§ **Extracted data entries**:
[Start of section]
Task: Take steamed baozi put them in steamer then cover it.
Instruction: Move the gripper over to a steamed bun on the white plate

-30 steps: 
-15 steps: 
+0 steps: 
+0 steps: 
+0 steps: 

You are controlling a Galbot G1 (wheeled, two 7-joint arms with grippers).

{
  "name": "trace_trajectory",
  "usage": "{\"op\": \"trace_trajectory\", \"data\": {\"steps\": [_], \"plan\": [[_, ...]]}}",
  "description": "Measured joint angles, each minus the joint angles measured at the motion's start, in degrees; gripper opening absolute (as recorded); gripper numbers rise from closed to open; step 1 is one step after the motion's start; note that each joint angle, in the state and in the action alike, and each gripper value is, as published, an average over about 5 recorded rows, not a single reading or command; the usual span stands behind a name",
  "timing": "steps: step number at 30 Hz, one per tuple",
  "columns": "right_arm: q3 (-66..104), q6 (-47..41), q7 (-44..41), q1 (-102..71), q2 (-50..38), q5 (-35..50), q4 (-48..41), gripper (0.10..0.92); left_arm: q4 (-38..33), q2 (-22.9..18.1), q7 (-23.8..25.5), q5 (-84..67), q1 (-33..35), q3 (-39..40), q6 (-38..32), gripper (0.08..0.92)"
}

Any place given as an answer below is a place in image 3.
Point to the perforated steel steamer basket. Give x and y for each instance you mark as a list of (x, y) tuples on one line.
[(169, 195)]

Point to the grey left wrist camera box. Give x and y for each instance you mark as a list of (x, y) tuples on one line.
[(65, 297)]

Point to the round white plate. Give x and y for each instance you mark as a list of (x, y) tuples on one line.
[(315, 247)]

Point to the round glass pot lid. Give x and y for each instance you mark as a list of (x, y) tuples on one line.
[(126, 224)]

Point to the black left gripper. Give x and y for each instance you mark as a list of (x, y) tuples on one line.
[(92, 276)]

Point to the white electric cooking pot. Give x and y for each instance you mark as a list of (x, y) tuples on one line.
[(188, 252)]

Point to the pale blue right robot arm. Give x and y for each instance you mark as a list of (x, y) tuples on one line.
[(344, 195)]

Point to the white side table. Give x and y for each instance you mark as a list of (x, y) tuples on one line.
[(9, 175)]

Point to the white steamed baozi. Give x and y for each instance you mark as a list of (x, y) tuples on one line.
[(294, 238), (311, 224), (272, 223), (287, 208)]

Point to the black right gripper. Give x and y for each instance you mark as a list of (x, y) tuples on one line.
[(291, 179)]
[End of section]
[Start of section]
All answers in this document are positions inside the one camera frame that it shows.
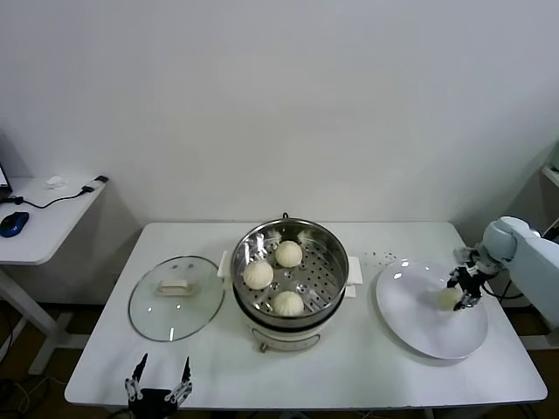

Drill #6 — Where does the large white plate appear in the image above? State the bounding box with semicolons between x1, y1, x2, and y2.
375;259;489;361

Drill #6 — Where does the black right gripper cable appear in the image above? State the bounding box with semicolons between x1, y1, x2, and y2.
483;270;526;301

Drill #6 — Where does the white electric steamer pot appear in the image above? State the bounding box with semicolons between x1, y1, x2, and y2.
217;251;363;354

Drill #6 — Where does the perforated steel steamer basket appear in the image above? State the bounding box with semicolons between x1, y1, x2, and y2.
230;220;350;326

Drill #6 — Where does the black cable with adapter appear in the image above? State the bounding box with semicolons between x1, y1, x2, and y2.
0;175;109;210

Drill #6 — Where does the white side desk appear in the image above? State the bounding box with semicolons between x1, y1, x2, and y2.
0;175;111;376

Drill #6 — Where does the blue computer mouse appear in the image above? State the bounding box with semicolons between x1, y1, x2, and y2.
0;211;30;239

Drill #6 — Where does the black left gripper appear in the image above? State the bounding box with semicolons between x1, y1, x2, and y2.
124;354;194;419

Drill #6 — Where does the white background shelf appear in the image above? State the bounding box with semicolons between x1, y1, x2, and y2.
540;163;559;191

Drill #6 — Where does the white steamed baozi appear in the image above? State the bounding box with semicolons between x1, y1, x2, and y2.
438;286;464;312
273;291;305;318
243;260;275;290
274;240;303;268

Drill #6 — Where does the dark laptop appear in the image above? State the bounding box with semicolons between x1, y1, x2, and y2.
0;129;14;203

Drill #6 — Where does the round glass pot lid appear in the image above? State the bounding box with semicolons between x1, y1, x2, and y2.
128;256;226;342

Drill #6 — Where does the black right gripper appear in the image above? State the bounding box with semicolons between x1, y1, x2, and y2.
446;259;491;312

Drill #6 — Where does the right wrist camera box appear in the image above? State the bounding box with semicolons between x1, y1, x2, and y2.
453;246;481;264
[End of section]
[Start of section]
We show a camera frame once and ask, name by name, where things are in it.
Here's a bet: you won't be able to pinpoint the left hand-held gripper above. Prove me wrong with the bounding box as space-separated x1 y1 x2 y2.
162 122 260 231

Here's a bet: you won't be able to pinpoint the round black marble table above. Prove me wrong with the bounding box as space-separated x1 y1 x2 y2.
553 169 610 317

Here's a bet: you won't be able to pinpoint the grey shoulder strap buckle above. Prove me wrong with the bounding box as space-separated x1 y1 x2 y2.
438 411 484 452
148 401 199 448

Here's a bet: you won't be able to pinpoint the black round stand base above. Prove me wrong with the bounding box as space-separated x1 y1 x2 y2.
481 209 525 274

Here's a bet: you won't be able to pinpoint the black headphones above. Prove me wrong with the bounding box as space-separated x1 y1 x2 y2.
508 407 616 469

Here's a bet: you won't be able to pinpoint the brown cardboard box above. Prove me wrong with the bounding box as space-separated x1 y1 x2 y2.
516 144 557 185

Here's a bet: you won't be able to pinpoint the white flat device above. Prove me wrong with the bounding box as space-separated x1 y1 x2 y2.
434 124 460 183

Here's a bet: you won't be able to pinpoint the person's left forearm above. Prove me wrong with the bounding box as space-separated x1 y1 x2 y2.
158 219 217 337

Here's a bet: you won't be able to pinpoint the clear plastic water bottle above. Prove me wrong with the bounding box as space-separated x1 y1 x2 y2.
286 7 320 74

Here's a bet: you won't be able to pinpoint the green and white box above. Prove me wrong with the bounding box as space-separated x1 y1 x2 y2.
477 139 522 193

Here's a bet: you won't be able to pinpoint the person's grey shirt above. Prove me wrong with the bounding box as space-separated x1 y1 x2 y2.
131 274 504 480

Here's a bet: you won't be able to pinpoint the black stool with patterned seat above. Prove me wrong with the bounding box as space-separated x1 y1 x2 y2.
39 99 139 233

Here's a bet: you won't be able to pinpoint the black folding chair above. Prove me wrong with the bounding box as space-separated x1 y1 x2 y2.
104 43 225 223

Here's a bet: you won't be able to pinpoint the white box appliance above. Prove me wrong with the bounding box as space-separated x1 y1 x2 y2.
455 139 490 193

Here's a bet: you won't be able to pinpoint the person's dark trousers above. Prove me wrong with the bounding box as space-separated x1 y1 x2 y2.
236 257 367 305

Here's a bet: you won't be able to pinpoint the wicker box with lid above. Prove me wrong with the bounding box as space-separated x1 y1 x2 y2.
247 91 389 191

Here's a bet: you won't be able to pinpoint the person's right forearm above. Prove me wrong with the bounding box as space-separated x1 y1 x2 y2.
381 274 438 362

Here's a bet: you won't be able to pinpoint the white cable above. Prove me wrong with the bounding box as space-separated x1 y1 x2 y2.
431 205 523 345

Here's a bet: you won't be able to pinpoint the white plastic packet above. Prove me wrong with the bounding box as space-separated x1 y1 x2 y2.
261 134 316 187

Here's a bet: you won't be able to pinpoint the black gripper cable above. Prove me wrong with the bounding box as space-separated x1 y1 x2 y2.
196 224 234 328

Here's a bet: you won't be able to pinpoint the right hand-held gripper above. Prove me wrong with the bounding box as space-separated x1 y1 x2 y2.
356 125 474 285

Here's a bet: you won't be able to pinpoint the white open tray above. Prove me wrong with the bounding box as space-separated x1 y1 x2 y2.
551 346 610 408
[End of section]
§ **What to do**:
Go line by line through the data above and report each one that holds the string "frame".

§ **Answer box**:
All answers in this document are positions inside the one camera frame that it shows.
We show a camera frame once and ask, name by name, where things are in it.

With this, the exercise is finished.